Your task is to copy every line below that contains the word "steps".

'''

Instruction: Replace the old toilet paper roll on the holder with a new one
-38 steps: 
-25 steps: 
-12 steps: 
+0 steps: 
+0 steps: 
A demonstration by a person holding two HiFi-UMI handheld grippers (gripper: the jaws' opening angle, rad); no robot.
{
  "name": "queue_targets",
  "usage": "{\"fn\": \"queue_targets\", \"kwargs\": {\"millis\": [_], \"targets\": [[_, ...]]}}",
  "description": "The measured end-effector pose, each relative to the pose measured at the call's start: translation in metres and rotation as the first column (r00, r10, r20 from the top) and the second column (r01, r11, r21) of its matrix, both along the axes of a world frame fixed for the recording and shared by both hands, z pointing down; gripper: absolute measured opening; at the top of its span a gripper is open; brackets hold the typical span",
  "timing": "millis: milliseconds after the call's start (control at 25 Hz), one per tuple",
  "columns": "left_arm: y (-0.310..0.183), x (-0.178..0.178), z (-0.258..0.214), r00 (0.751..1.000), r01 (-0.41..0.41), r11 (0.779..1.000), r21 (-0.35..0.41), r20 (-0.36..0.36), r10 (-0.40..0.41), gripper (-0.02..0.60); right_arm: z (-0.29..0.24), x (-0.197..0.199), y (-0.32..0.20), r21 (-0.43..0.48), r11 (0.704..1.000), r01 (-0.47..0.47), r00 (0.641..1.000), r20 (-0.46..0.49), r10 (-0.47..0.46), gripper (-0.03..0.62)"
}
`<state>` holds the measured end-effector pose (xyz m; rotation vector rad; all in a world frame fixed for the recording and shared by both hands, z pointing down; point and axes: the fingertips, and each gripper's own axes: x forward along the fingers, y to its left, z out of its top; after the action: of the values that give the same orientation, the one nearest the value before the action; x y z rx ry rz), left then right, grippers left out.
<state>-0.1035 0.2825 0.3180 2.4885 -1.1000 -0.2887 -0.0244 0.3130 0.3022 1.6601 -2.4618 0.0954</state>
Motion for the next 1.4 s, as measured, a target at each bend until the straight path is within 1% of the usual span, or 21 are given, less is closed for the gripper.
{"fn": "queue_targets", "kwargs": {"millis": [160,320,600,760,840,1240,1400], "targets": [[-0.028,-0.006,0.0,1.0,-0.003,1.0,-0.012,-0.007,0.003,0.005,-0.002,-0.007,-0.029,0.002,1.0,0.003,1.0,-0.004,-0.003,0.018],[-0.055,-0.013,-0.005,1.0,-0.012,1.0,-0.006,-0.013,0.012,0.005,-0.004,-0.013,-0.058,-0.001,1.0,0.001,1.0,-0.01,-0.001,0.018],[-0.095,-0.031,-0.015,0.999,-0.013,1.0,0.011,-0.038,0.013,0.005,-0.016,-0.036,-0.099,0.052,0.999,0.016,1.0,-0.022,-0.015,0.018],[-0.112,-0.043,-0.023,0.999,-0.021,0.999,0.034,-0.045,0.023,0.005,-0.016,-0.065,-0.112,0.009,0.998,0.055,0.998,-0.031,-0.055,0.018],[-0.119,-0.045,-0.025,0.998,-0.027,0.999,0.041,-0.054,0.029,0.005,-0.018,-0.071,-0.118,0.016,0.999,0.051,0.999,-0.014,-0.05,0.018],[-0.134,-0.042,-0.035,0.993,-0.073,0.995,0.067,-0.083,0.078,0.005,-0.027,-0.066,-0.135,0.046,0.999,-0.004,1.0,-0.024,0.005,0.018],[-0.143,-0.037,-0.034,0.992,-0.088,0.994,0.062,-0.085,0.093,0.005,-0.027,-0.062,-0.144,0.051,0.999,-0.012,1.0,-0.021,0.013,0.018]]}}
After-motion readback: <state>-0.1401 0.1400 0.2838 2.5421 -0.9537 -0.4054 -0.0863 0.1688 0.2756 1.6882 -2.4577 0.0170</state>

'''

**Completed exercise**
-38 steps: 
-25 steps: 
-12 steps: 
+0 steps: 
+0 steps: 

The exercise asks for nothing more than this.